WHAT THE EXERCISE ASKS: Scan the material below and copy every line holding the word "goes".

....

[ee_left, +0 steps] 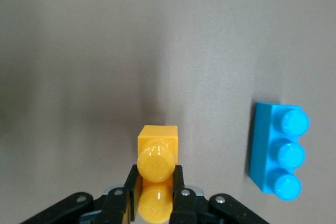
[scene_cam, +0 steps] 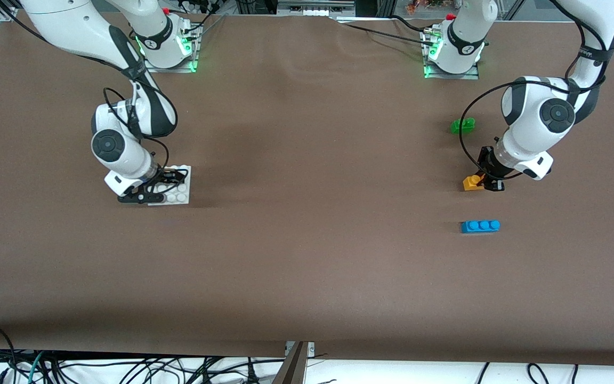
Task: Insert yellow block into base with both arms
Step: 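Lift the yellow brick with the left gripper while the right gripper slides the base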
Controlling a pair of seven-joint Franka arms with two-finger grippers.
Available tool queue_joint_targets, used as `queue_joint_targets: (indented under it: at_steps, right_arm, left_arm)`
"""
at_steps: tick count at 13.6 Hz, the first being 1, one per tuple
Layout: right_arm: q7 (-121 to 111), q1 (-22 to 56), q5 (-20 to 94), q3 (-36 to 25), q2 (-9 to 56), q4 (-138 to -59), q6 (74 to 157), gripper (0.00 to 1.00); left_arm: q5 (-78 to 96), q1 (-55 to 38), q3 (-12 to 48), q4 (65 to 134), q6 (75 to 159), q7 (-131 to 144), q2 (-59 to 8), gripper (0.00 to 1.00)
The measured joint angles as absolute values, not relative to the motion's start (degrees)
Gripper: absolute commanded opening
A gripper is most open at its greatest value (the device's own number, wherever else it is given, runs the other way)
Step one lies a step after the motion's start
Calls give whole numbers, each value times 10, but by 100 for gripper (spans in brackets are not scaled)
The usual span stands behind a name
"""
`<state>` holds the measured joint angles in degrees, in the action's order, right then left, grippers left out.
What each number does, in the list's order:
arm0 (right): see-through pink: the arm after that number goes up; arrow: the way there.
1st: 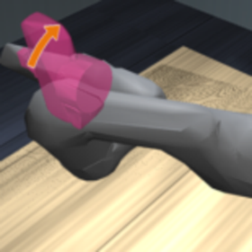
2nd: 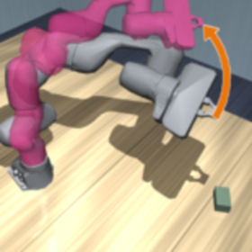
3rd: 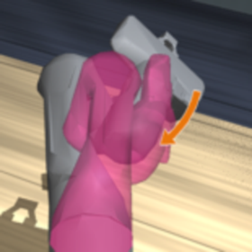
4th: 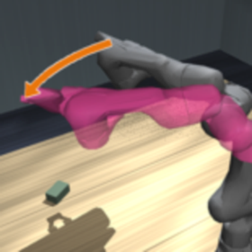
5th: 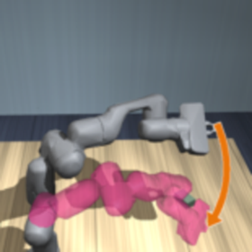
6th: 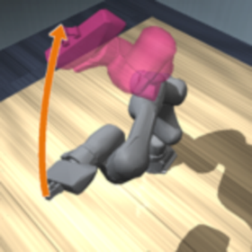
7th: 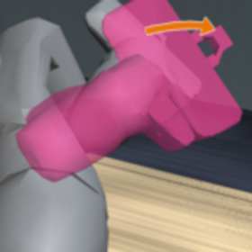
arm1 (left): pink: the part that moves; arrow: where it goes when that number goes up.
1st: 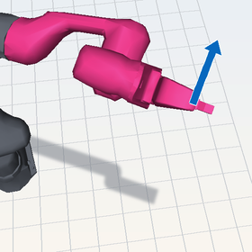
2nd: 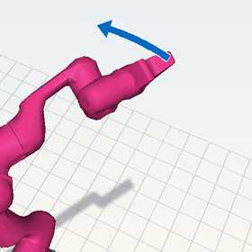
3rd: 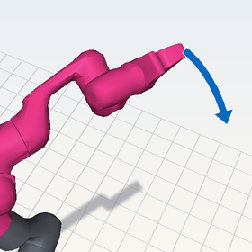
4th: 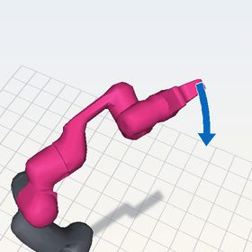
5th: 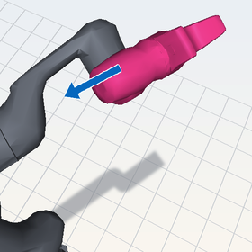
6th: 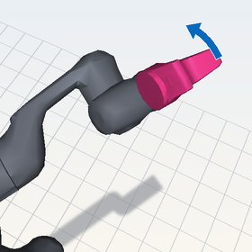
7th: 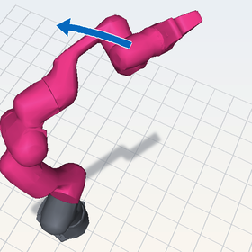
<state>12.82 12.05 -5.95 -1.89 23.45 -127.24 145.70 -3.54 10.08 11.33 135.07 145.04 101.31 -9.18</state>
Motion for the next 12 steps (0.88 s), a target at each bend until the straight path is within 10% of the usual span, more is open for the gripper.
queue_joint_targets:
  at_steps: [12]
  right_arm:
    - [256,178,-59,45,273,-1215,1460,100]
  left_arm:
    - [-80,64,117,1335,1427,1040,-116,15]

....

OUTPUT OF THE EXERCISE:
arm0 (right): see-through pink: the arm after that number goes up; arrow: the way there.
arm1 (left): pink: the part that moves; arrow: where it goes when that number goes up.

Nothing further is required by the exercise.